Opinion by
Judge Rogers,Section 401(d) of the Unemployment Compensation Law, Act of December 5, 1936, Second Ex. Sess., P.L. (1937) 2897, as amended, 43 P.S. §801 (d.), provides that compensation shall be payable to an employe who becomes unemployed and who is “able to work and available for suitable work.” The Unemployment Compensation Board of Review held that David R. Chapman, Jr. was ineligible for compensation because he was not able to work and not available for suitable work. We must affirm that decision.
Mr. Chapman was employed as a meat inspector by the United States Department of Agriculture. His work was in Pittsburgh but on weekends he regularly went to Harrisonburg, Virginia, which he considered to be his home. His last day of work was June 24, 1977, a Friday. After work he went for the weekend to Harrisonburg, became ill, and obtained medical attention and treatment. It was eventually ascertained that he suffered from chronic obstructive pulmonary disease, he was hospitalized in July 1977 and was never able to resume his employment. He was on sick leave until October 1977 and thereafter on leave without pay. In February 1978 he applied to the Federal Government for disability pension.
Mr. Chapman’s treating physician certified to the Bureau of Employment Security that Mr. Chapman was not able to accept gainful employment as of March 12, 1978. A month later the doctor certified that Mr. Chapman had severe chronic obstructive pulmonary disease, that he was disabled for gainful employment in his present occupation but that he, the doctor, would not object to Mr. Chapman’s engaging, on a trial basis, in a sedentary, clean air endeavor of some kind. At the referee’s hearing conducted in May 1978 Mr. Chapman testified that he was not able to do the work of a meat inspector but that he could be *256possibly trained to do light work in a clean environment. As noted, the Board of Review concluded that Mr. Chapman was ineligible for benefits.

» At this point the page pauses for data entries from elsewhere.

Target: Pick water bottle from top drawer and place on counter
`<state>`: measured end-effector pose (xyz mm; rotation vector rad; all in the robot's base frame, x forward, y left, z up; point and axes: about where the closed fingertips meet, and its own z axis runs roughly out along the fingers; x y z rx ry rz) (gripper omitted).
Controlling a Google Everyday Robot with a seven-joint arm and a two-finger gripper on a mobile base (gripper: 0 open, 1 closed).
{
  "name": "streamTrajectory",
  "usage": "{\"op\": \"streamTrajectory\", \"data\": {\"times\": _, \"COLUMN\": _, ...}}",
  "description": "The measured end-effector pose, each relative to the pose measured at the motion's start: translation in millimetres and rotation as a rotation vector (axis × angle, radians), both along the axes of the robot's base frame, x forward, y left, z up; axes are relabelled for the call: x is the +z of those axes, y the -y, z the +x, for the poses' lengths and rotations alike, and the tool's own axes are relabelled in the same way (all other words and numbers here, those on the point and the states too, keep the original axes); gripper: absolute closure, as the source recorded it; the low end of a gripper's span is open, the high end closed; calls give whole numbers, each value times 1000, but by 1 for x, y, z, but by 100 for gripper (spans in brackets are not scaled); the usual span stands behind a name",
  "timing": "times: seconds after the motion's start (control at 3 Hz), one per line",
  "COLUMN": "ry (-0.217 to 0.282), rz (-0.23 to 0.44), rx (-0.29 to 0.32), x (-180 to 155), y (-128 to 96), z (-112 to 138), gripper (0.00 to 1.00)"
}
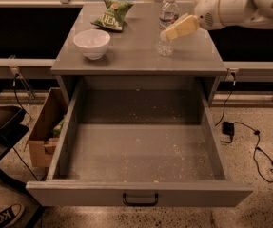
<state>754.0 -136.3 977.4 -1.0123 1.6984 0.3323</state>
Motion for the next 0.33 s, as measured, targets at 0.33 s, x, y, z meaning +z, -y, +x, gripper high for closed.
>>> {"op": "streamTrajectory", "data": {"times": 0.33, "ry": 110, "rz": -176, "rx": 19, "x": 57, "y": 20, "z": -87, "gripper": 0}}
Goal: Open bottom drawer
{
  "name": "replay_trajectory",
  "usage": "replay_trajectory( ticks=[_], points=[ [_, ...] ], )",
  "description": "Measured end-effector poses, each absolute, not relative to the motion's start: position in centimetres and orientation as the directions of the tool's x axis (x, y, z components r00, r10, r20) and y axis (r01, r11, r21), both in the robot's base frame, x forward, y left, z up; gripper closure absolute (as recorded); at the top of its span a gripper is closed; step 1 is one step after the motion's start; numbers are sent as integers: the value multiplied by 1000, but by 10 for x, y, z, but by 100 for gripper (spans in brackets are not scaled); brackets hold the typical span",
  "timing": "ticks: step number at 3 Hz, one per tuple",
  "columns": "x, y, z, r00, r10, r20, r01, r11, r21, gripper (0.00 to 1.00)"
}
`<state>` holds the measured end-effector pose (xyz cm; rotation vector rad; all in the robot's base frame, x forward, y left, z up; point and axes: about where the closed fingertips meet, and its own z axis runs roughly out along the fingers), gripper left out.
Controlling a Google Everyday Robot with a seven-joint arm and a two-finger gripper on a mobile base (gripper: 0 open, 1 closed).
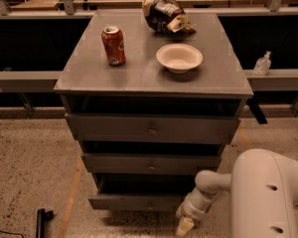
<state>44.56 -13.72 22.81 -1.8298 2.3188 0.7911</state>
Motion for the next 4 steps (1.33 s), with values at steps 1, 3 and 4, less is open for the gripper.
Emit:
replay_trajectory(
  ticks=[1, 3, 4],
  points=[
    [433, -137, 235, -295, -885, -361, -918, 157, 364, 65],
    [434, -146, 247, -305, -891, -335, -928, 200, 314, 39],
    [458, -153, 245, -273, -909, -314, -950, 203, 237, 16]
  ],
)
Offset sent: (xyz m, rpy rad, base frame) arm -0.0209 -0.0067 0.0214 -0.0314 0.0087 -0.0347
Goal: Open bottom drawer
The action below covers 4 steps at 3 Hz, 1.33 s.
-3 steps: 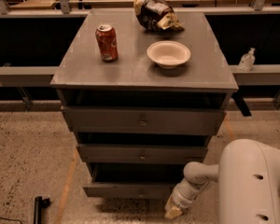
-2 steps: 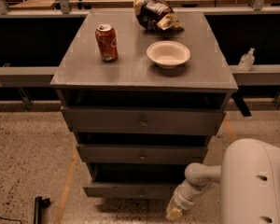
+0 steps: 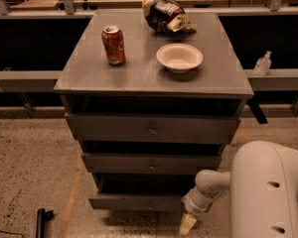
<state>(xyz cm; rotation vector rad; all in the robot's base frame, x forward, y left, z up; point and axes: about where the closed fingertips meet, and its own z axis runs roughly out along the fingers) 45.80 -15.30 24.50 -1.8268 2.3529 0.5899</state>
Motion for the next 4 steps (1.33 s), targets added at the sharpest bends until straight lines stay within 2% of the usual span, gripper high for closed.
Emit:
replay_trajectory(
  ticks=[1, 3, 4],
  points=[
    [482, -159, 237, -241, -926, -291, -964, 194, 182, 0],
    [511, -164, 217, -189, -946, -262, -980, 165, 113, 0],
    [516, -164, 206, -171, -950, -262, -983, 144, 116, 16]
  ],
)
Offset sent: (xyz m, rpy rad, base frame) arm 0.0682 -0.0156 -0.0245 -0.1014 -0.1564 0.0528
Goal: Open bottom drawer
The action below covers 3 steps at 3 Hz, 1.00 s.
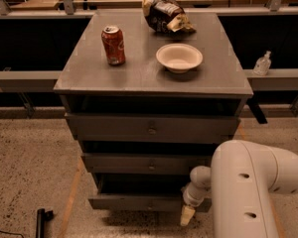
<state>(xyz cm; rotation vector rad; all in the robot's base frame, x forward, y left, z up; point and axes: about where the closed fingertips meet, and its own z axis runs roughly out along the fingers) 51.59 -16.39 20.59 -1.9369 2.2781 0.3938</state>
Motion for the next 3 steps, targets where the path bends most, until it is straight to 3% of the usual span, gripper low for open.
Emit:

In the very similar case of Rodrigo v. Unemployment Compensation Board of Review, 38 Pa. Commonwealth Ct. 593, 595, 393 A.2d 1311, 1312 (1978), Judge MacPhail wrote the following paragraphs which are altogether applicable here:
Clearly, the referee and the Board were correct in denying benefits to the Claimant. Before one may qualify for unemployment compensation benefits, he must prove that he is able to work and available for suitable work. Koba v. Unemployment Compensation Board of Review, 29 Pa. Commonwealth Ct. 264, 370 A.2d 815 (1977). Generally, a physical condition which justifies an employee leaving his employment will also prevent that employee from working at all. Molton Unemployment Compensation Case, 194 Pa. Superior Ct. 190, 166 A.2d 103 (1960). An employee terminating his employment for a necessitous and compelling reason is nonetheless ineligible for benefits if he is unavailable for suitable work. Baker v. Unemployment Compensation Board of Review, 18 Pa. Commonwealth Ct. 503, 336 A.2d 671 (1975). As this Court, has observed in the past, if an applicant for unemployment compensation benefits who is physically unavailable for work is not thereby disqualified from benefits, unemployment compensation will be transformed into health insurance. Unemployment Compensation Board of Review v. Smith, 25 Pa. Commonwealth Ct. 471, 360 A.2d 833 (1976).
Since the referee and Bureau have found as a fact that the Claimant was not physically capable of engaging in gainful employment and *257that finding is based upon substantial evidence and is consistent with previous rulings of this Court as cited above, we are compelled to affirm the Board’s order.
Order affirmed.
Order
And Now, this 8th day of May, 1980, the order of the Unemployment Compensation Board of Review entered July 31, 1978 is affirmed.